There were 130 households, of which 13.8% had children under the age of 18 living with them, 42.3% were married couples living together, 3.8% had a female householder with no husband present, 2.3% had a male householder with no wife present, and 51.5% were non-families. 42.3% of all households were made up of individuals, and 16.1% had someone living alone who was 65 years of age or older. The average household size was 1.82 and the average family size was 2.43.

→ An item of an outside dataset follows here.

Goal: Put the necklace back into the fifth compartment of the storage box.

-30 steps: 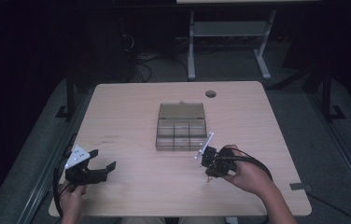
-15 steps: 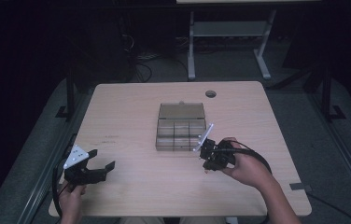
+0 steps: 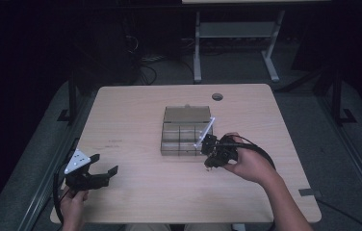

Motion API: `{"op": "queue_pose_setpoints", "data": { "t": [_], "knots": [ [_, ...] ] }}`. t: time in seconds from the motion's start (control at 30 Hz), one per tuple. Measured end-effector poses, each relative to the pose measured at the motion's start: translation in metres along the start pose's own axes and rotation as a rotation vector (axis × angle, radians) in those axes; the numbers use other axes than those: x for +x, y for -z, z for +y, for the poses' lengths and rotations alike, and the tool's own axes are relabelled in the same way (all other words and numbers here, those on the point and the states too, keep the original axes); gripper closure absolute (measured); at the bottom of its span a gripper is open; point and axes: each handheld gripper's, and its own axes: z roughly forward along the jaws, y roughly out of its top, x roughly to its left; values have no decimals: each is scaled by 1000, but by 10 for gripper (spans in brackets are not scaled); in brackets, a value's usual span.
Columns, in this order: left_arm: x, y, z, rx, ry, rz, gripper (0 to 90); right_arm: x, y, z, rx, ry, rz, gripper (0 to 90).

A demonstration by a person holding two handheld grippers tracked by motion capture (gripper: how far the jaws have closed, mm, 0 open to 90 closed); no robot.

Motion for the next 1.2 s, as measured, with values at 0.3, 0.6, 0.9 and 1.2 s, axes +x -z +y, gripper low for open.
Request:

The median age in the city was 53.8 years. 11.4% of residents were under the age of 18; 2.7% were between the ages of 18 and 24; 18.2% were from 25 to 44; 44% were from 45 to 64; and 23.7% were 65 years of age or older. The gender makeup of the city was 53.0% male and 47.0% female.

===2000 census===
As of the census of 2000, there were 264 people, 134 households, and 73 families living in the city. The population density was 43.7 PD/sqmi. There were 191 housing units at an average density of 31.6 /sqmi. The racial makeup of the city was 98.11% White, 0.38% Native American, 0.38% Asian, and 1.14% from two or more races.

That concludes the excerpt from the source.